Among the lines below, copy exactly those from the one with "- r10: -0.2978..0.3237" through the one with "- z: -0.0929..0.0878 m", counting both ends.

• **Dataset content**:
========
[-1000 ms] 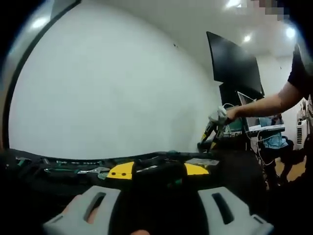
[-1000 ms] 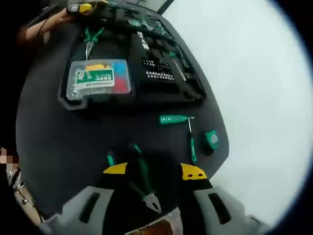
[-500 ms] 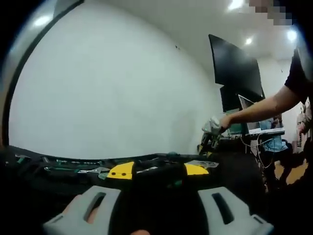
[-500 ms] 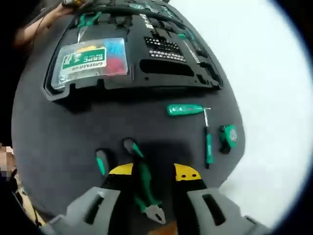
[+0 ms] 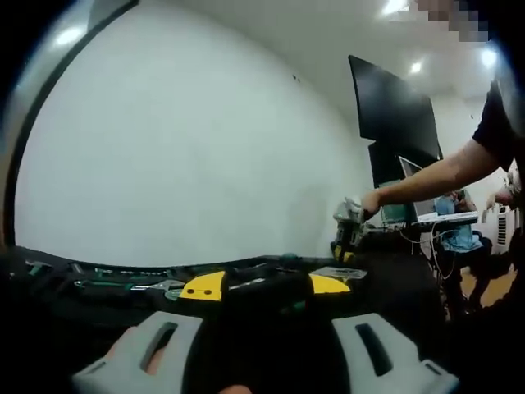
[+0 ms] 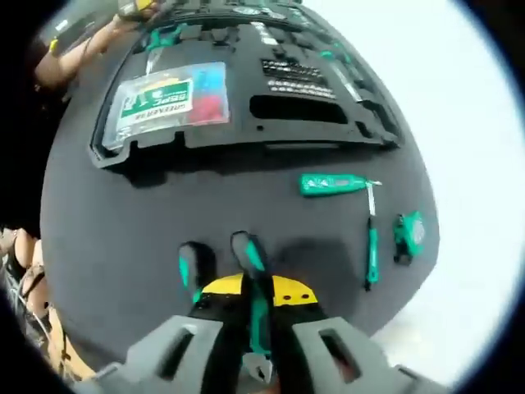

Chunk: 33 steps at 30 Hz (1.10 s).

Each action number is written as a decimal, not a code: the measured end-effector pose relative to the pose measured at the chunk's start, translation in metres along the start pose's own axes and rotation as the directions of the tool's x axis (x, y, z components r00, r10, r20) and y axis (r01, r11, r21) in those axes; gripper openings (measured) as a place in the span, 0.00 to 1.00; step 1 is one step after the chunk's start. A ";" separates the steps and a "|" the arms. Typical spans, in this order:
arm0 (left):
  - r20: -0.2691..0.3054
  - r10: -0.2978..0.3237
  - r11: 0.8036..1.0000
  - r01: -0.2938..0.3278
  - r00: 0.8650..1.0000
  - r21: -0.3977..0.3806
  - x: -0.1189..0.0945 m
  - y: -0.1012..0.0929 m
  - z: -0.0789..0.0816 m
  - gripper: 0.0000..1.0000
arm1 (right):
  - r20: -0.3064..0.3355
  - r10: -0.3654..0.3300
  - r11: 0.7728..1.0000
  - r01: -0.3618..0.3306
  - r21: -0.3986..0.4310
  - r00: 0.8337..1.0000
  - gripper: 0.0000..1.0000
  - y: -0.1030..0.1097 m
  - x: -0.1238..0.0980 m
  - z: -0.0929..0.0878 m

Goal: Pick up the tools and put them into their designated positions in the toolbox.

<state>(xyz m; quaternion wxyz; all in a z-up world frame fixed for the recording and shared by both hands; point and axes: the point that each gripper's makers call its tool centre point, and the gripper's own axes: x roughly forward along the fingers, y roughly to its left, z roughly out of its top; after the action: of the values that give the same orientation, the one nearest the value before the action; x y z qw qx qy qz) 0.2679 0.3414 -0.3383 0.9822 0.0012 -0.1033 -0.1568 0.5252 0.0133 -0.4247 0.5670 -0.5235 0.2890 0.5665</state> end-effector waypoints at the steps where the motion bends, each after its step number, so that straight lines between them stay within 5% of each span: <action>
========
• **Result below**:
  - r10: -0.2978..0.3237
  - r11: 0.8036..1.0000
  - r01: -0.2938..0.3278
  - r00: 0.8650..1.0000
  - r21: -0.3977..0.3806
  - x: -0.1189..0.0945 m
  - y: -0.1012..0.0929 m
  - z: -0.0789..0.0816 m
  - gripper: 0.0000..1.0000
arm1 (right):
  - r20: -0.3064..0.3355
  - r10: -0.3654..0.3300
  - r11: 0.7728..1.0000
  - r01: -0.3618..0.3306
  - r21: -0.3986..0.4310
  - r00: 0.8337..1.0000
  - gripper: 0.0000..1.0000
  - y: -0.1030..0.1097 m
  - x: -0.1238..0.0980 m
  - z: -0.0929..0.0878 m

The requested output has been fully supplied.